Simplify Data Orchestration with DBT

DBT stands for Data Build Tool. It is open source project (python library) that allows to easily orchestrate data processing in Snowflake, Databricks, Redshift etc.

Advantages of using DBT:

✅ Auto-generated orchestration – DBT identifies dependencies and execute data processing
✅ Testing functionalities – test allows to identify anomalies, nulls etc. The process either warn or fail depending on testing rules.
✅ Standardization of the procedures using macros – materialization simplifies DML statements
✅ SQL automation – macro automates generation of sql statement
✅ Auto-generated documentation – DBT generates documentation by default

Architecture:

DBT Intro:

DBT Project contains at a minimum:
– Authentication configuration file (profiles.yml)
– DBT Project configuration file (dbt_project.yml)
– Definition of source tables (sources.yml)
– Data Transformation logic saved as select statement in single .sql file (models)

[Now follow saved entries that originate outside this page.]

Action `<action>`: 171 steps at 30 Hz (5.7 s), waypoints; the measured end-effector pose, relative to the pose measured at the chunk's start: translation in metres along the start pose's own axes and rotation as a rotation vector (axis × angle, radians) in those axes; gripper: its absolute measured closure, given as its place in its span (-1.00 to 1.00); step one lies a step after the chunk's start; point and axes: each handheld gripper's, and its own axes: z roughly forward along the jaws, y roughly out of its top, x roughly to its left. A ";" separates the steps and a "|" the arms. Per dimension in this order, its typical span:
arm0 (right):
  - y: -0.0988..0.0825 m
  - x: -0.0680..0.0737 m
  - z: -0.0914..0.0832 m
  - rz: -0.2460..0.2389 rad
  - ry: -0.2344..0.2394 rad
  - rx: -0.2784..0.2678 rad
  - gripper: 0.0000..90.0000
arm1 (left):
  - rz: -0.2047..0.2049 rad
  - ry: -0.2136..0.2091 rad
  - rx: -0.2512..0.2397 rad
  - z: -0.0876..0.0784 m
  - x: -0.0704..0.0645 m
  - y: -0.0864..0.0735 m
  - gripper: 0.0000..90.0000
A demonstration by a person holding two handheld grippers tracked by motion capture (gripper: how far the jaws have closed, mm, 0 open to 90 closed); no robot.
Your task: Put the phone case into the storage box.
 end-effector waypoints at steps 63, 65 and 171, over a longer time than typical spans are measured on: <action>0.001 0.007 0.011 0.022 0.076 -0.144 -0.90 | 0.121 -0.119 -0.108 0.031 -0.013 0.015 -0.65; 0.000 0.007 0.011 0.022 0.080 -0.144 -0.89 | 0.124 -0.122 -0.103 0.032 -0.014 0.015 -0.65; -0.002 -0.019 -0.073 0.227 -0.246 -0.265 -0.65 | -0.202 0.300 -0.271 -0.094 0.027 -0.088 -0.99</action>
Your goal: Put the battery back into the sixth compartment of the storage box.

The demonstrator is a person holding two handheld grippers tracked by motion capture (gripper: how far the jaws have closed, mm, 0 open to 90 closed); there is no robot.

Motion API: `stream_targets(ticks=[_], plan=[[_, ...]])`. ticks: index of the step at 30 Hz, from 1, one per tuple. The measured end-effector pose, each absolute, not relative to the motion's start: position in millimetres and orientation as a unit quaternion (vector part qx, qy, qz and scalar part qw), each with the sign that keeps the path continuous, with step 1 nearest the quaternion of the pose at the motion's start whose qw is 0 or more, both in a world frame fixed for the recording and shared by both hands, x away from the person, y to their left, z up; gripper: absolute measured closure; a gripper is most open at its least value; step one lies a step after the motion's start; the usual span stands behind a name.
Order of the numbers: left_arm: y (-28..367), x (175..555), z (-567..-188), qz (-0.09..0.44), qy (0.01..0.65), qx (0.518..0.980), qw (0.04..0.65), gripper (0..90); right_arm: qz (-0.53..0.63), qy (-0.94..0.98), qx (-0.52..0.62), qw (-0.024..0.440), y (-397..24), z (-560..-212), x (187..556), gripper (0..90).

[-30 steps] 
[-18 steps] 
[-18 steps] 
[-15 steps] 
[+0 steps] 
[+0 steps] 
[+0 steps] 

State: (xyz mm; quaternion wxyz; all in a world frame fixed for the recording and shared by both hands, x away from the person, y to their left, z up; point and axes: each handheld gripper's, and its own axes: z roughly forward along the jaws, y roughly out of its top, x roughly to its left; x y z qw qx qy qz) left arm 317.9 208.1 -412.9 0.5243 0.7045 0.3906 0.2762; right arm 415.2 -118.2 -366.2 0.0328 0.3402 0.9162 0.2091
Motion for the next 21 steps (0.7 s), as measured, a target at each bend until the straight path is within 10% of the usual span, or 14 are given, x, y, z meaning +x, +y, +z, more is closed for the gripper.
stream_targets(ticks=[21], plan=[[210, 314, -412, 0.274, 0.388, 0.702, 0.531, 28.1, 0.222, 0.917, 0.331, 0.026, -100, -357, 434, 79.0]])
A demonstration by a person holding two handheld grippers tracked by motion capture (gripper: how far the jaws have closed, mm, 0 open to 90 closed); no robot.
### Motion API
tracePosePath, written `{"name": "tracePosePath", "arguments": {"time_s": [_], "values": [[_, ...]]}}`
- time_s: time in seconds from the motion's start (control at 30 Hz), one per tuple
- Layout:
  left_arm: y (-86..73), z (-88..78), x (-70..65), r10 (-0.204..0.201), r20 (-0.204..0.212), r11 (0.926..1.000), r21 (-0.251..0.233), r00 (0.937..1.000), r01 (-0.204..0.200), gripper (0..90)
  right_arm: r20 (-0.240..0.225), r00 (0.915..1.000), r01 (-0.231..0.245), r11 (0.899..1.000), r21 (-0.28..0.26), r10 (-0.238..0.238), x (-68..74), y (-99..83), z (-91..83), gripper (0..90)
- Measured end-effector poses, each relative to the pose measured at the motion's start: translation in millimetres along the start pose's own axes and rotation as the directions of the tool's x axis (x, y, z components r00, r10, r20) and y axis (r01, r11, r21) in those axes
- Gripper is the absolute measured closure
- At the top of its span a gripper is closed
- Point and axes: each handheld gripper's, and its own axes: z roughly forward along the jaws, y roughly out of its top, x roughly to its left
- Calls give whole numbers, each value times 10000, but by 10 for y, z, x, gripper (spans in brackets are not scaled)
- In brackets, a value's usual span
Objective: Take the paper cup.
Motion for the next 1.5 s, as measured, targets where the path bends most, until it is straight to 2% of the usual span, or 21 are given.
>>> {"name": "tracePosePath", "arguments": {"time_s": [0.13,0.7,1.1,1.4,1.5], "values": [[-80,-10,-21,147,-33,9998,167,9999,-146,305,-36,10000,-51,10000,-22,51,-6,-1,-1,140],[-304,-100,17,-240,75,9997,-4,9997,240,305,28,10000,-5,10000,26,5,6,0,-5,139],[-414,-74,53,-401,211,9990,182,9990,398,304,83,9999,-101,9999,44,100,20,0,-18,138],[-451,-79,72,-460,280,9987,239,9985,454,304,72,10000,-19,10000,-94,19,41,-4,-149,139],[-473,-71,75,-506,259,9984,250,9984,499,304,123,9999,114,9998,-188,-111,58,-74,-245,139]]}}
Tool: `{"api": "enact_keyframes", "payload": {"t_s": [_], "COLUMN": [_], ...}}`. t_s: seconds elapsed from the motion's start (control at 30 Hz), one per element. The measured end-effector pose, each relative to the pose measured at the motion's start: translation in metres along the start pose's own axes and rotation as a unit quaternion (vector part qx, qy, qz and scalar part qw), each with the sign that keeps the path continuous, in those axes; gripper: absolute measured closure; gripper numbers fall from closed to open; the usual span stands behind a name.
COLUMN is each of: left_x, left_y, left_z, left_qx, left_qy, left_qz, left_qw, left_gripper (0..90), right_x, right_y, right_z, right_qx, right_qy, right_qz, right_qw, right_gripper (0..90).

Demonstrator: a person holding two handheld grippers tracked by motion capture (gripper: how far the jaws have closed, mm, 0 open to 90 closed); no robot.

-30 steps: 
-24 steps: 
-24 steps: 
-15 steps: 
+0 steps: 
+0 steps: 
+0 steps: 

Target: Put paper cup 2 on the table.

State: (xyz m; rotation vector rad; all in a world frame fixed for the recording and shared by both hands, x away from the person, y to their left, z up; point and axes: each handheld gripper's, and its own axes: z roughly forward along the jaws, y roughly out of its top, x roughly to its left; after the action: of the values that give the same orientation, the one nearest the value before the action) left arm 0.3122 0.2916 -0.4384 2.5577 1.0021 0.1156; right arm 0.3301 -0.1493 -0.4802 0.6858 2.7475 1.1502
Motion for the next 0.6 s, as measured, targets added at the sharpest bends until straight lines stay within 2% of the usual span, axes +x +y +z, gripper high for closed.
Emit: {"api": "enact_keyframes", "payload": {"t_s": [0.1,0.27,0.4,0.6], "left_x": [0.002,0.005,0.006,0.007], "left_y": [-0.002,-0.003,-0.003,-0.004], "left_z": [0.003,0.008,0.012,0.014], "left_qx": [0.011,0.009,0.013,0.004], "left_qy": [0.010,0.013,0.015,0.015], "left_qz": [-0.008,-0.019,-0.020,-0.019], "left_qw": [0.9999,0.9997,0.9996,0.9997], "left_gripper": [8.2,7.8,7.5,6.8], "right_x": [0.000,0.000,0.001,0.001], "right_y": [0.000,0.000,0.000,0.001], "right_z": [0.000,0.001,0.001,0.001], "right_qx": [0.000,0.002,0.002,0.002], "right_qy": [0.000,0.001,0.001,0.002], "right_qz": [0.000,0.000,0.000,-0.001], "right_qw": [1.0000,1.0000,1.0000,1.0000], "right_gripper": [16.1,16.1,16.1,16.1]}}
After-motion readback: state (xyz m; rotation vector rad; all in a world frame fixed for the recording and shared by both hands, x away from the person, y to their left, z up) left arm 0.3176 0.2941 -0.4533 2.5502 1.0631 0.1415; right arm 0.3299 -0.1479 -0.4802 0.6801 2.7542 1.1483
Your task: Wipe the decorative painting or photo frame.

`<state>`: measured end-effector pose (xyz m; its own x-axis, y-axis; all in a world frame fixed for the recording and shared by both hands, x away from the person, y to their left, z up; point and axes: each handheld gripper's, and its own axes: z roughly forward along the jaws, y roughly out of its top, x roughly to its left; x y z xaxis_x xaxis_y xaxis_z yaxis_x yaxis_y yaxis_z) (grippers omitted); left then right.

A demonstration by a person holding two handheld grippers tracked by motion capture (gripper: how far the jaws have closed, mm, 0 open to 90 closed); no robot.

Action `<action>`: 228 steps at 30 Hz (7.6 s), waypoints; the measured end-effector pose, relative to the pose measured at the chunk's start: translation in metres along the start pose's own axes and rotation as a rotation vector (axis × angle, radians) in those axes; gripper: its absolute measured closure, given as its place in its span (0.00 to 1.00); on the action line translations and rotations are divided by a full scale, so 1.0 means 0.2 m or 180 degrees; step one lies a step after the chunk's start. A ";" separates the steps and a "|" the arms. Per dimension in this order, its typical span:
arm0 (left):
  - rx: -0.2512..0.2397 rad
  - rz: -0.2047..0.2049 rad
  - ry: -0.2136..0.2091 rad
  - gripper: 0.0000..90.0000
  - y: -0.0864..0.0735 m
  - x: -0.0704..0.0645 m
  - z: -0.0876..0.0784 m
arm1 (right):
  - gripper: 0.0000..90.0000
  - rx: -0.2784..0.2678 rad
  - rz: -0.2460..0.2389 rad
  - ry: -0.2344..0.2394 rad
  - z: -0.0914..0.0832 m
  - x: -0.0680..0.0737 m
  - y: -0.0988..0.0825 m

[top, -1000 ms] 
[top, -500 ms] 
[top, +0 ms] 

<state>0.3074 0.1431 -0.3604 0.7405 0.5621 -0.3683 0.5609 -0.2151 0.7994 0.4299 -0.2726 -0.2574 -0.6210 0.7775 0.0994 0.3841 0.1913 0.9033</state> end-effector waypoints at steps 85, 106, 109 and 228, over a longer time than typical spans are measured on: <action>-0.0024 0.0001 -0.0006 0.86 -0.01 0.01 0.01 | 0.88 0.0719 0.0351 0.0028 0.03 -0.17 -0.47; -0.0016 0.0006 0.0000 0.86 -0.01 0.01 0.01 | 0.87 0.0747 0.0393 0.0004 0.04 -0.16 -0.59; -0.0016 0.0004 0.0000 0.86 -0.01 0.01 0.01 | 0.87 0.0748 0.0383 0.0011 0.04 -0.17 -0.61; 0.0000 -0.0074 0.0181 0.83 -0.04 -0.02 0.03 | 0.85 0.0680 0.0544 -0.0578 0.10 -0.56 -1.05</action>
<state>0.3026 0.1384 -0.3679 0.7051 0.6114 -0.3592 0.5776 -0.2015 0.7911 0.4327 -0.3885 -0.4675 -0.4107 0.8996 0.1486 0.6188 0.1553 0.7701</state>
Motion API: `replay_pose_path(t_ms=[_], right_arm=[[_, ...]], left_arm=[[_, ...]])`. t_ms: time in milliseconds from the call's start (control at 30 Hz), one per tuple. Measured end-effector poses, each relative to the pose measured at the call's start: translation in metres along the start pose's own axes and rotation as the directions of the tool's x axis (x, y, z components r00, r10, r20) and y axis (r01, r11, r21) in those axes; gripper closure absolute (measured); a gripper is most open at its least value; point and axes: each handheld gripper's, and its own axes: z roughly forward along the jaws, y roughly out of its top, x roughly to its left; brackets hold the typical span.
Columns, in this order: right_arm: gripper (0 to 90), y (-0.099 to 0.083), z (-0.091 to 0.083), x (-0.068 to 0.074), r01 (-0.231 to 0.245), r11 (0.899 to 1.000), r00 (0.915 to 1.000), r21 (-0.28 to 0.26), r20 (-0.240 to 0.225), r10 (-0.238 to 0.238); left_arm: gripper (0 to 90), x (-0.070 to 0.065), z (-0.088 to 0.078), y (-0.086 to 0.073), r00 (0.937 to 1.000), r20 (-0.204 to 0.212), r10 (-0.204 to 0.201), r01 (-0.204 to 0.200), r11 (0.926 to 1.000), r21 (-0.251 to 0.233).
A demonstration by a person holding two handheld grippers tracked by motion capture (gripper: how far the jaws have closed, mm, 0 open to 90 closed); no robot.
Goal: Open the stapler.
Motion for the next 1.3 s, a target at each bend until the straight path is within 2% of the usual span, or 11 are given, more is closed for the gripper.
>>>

Data Orchestration is executed by one of following command:
– DBT RUN – execute data processing
– DBT TEST – execute data testing
– DBT BUILD – execute both data processing and testing

Demo:

Code can be developed and executed either locally eg. Visual Studio (free) or using DBT WEB UI (paid license) .

1. Define source tables.
Tables used in DBT data processing as a source are defined in sources.yml file. You should provide information about database, schema and list the tables you are going to use in transformations. You can use either variables or environment variables to parametrize data sources. (ref: Database)

2. Create transformations (models).
Models are single .sql files, written as select statement. They can either refer to source table or another model. Latest DBT version allows to write python models too. Each model is either creating view or table depending on defined materialization type. Objects are created in database and schema defined in authentication configuration file (profiles.yml – database connection defines target database) and DBT Project configuration file (dbt_project.yml – folder structure defines target schema)


3. Add tests.
Tests allow to run sql queries evaluating data quality. Tests can be executed either by dbt test or dbt build command.

4. Execute DBT processing.
DBT is executed by simple dbt build, test or run command. DBT automatically evaluates model dependencies and orchestrates transformations.

5. DBT Documentation.
DBT autogenerates documentation too. Both table/model information and data lineage are available and can be published as website.